> [Task instructions]:
Scan the records beneath this line for the line holding "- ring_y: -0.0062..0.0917" and the line holding "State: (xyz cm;", then transcribe exactly those two and all lines between.

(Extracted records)
# # # # # # #

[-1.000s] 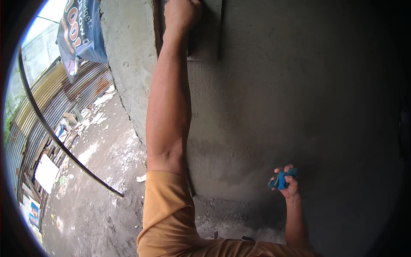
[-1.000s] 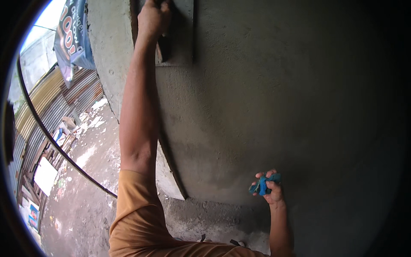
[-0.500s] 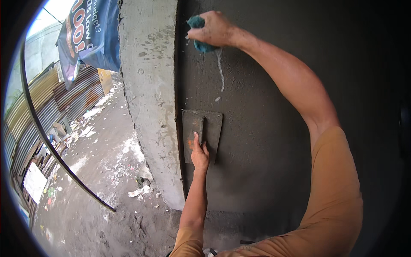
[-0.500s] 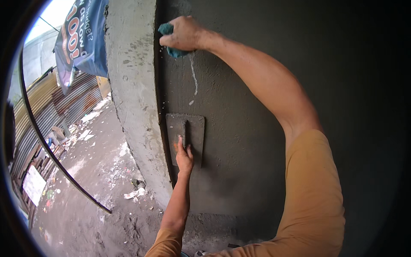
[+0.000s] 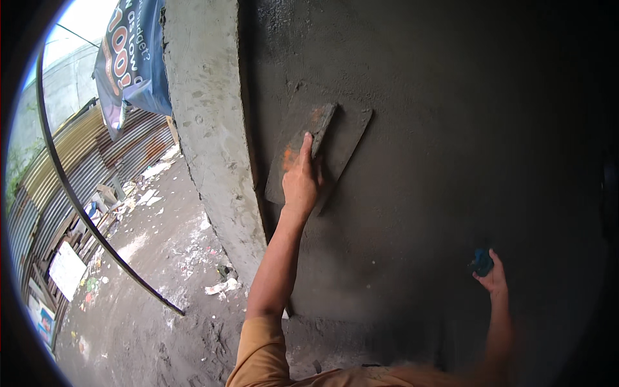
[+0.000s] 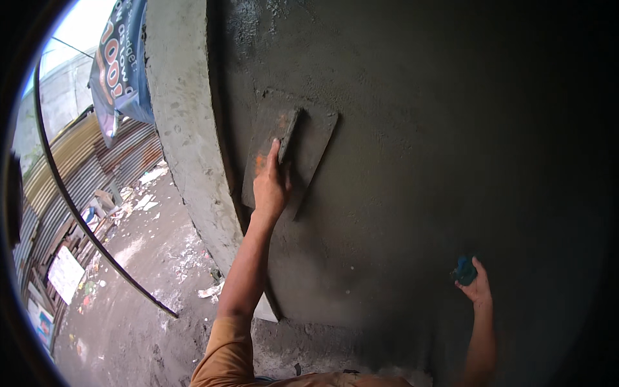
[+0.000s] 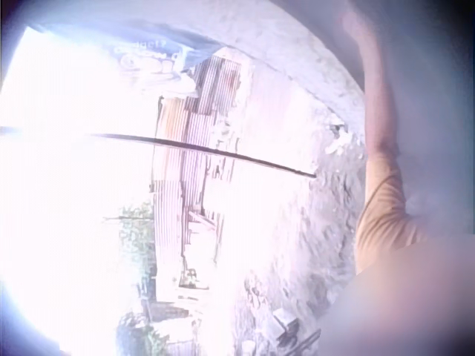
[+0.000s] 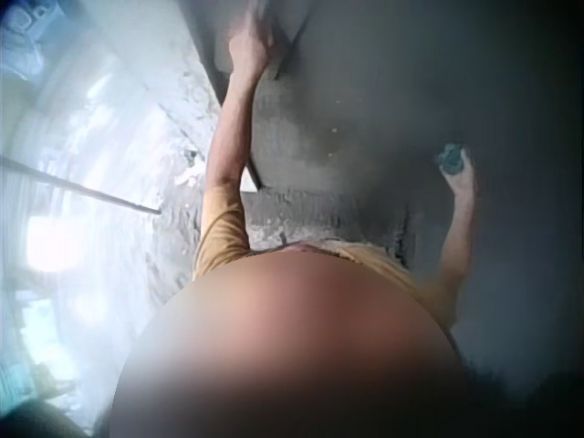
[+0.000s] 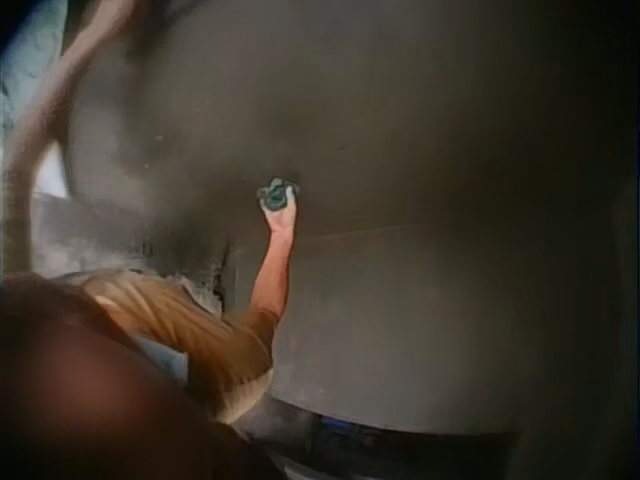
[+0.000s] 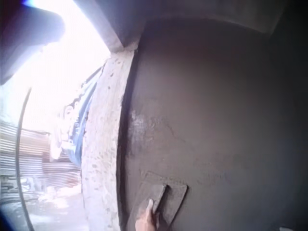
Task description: The person smooths a layer of wet plaster on a wall using a hand trowel, occasionally dipping a sponge into a bucket of water and wiping the surface to refine the finish.
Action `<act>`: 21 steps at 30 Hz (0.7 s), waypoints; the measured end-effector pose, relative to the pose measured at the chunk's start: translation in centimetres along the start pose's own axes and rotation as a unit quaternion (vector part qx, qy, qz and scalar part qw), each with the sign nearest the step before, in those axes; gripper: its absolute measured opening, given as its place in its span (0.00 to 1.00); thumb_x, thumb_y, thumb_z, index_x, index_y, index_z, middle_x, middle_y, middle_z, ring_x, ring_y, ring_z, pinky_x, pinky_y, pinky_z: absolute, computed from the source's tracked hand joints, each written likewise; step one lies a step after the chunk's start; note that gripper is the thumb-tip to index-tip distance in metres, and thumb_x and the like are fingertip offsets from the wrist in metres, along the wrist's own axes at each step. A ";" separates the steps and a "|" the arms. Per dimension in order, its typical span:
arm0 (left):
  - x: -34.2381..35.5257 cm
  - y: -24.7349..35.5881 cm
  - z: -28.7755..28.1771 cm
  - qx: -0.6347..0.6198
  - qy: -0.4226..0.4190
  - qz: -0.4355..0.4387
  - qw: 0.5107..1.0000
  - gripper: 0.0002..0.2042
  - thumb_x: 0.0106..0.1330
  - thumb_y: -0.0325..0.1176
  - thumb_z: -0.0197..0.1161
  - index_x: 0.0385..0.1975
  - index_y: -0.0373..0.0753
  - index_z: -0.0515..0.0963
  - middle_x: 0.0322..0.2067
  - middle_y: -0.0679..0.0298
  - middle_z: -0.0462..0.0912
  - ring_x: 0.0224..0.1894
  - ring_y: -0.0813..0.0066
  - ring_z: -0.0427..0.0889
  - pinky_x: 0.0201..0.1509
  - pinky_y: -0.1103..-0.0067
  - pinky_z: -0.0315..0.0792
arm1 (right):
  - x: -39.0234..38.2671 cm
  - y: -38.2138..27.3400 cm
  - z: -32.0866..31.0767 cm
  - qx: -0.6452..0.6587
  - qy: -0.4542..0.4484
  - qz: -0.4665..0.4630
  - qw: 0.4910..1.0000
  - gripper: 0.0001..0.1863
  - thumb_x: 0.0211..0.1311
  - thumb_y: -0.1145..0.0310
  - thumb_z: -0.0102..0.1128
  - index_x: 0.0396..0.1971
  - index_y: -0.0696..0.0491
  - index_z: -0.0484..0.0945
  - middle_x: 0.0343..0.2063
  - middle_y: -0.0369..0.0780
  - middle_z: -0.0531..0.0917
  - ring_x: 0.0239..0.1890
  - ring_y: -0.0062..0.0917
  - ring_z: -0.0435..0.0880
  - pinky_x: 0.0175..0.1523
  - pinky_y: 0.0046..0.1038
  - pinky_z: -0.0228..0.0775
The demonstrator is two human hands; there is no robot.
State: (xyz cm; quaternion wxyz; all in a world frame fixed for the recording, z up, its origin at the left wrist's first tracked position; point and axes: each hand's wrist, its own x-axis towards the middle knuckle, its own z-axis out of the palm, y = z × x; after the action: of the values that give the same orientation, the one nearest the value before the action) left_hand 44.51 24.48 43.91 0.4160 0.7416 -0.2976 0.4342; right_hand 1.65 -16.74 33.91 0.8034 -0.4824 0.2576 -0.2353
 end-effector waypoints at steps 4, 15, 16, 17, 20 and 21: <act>16.9 5.2 -5.8 -0.002 0.081 0.017 0.997 0.25 0.68 0.36 0.61 0.64 0.42 0.67 0.40 0.39 0.82 0.43 0.37 0.82 0.45 0.57 0.75 | -1.2 12.7 -10.4 0.183 0.096 -0.073 0.976 0.19 0.62 0.59 0.65 0.51 0.47 0.77 0.43 0.36 0.84 0.46 0.32 0.84 0.46 0.38 0.80; 6.1 -2.4 -2.5 -0.024 0.117 -0.019 0.993 0.23 0.71 0.33 0.57 0.64 0.35 0.65 0.48 0.40 0.82 0.55 0.46 0.81 0.59 0.66 0.74 | -0.1 20.1 3.1 0.290 -0.257 0.112 0.915 0.21 0.65 0.49 0.60 0.47 0.49 0.81 0.54 0.38 0.80 0.49 0.41 0.84 0.55 0.63 0.74; 4.9 -3.9 -2.7 -0.036 0.120 -0.032 0.992 0.23 0.71 0.33 0.57 0.64 0.35 0.65 0.47 0.41 0.83 0.55 0.47 0.82 0.58 0.66 0.74 | 0.3 20.5 4.5 0.310 -0.267 0.140 0.902 0.19 0.64 0.57 0.59 0.50 0.51 0.78 0.59 0.38 0.74 0.54 0.41 0.81 0.51 0.60 0.79; 5.8 -3.1 -2.7 -0.038 0.116 -0.031 0.992 0.23 0.71 0.33 0.57 0.64 0.35 0.65 0.47 0.41 0.83 0.55 0.47 0.82 0.58 0.66 0.74 | 0.7 21.1 4.3 0.313 -0.263 0.139 0.902 0.19 0.64 0.57 0.59 0.50 0.51 0.78 0.59 0.38 0.74 0.54 0.41 0.81 0.51 0.60 0.79; 14.3 0.3 -4.8 -0.014 0.122 -0.040 0.992 0.22 0.69 0.35 0.59 0.61 0.35 0.68 0.45 0.41 0.83 0.52 0.45 0.83 0.55 0.64 0.75 | 1.2 22.3 4.9 0.385 -0.240 0.169 0.875 0.23 0.61 0.72 0.55 0.58 0.50 0.70 0.55 0.42 0.76 0.46 0.40 0.84 0.35 0.51 0.85; 18.2 1.5 -5.6 0.005 0.126 -0.017 0.992 0.22 0.68 0.36 0.60 0.59 0.34 0.69 0.44 0.41 0.84 0.50 0.44 0.83 0.54 0.63 0.75 | 1.3 22.5 5.0 0.386 -0.233 0.168 0.876 0.23 0.61 0.72 0.55 0.58 0.50 0.70 0.55 0.42 0.76 0.46 0.40 0.84 0.35 0.51 0.85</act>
State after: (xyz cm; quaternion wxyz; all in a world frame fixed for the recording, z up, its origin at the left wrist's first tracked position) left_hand 49.19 27.17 62.27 0.4539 0.6877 -0.2280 0.5186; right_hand 8.80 -4.78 15.52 0.9902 -0.1240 0.0283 -0.0580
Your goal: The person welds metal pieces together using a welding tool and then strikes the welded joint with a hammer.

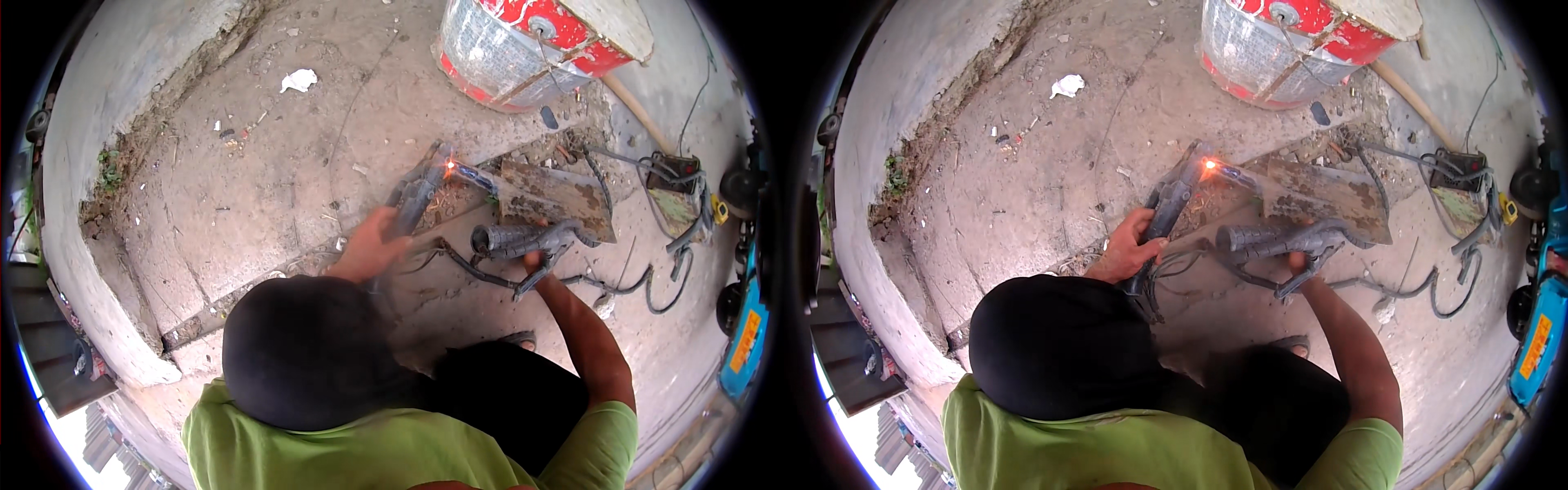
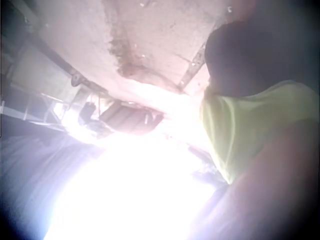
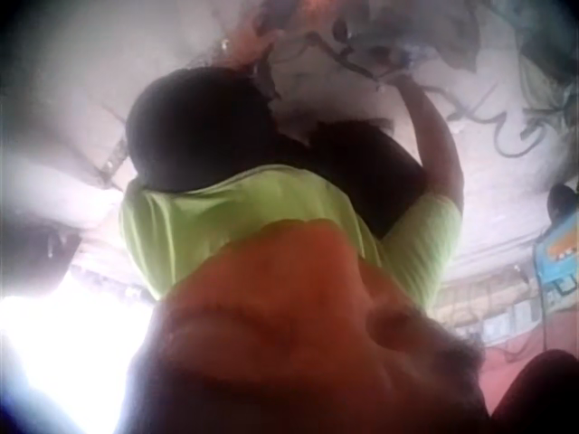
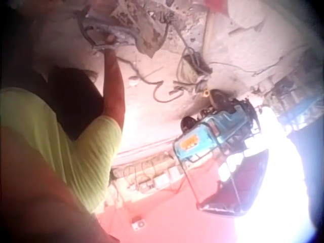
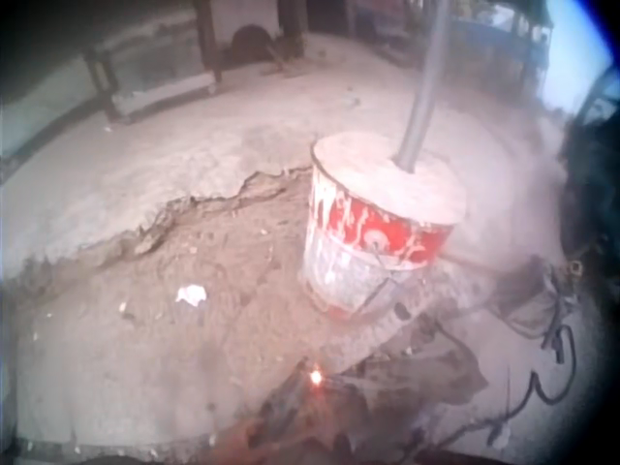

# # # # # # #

> [The answer]:
  - ring_y: -0.0062..0.0917
  - ring_z: -0.0435..0.0880
  - pinky_x: 0.0175..0.1523
  - pinky_y: 0.0046..0.1038
  - pinky_z: -0.0228..0.0775
The demonstrator is two human hands; there is no robot.
State: (xyz cm; quaternion wxyz; all in a world frame fixed for the recording, z up, its origin at the left wrist's first tracked position; point and axes: each hand's wrist, its own x-axis towards the middle knuckle, its own z-axis out of the palm, y = z × x; after the action: of the values that give the same orientation, the one nearest the value before the action) left_hand 44.51 24.48 43.91 0.4160 0.7416 -0.2976 0.4342; right_hand 1.65 -16.74 33.91 0.8034 -0.4824 0.2576 -0.2353

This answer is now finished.